## About this exercise:
With the first line below as the start and the line containing "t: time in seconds" as the end, copy every line between them exactly, ends included.
[Start of Attachment]
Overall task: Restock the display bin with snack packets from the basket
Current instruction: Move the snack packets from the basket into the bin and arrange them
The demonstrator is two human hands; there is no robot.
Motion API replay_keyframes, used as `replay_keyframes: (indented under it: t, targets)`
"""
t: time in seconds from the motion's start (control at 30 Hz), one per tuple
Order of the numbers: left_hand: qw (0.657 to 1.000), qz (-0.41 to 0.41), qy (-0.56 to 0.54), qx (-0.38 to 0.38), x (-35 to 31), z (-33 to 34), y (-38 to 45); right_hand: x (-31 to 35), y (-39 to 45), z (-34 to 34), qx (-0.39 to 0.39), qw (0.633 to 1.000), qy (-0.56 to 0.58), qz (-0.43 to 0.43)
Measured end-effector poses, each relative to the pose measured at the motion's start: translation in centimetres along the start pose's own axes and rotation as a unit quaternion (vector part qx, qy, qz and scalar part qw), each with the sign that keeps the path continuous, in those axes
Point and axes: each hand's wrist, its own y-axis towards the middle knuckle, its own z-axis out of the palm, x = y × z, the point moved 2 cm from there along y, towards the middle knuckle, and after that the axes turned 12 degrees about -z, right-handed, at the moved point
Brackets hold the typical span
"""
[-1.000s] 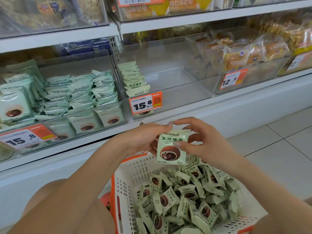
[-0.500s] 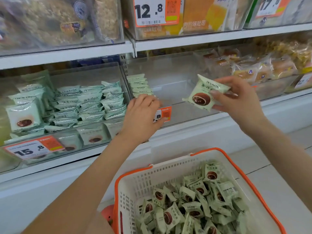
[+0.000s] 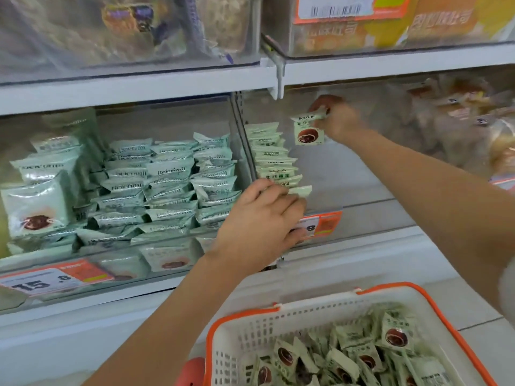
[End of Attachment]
## Result of this exercise:
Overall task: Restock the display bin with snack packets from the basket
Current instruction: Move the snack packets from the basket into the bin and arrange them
The demonstrator is two human hands; there is no robot.
Motion API replay_keyframes, used as `replay_keyframes: (indented under it: t, targets)`
"""
t: time in seconds from the motion's start (control at 30 Hz), one per tuple

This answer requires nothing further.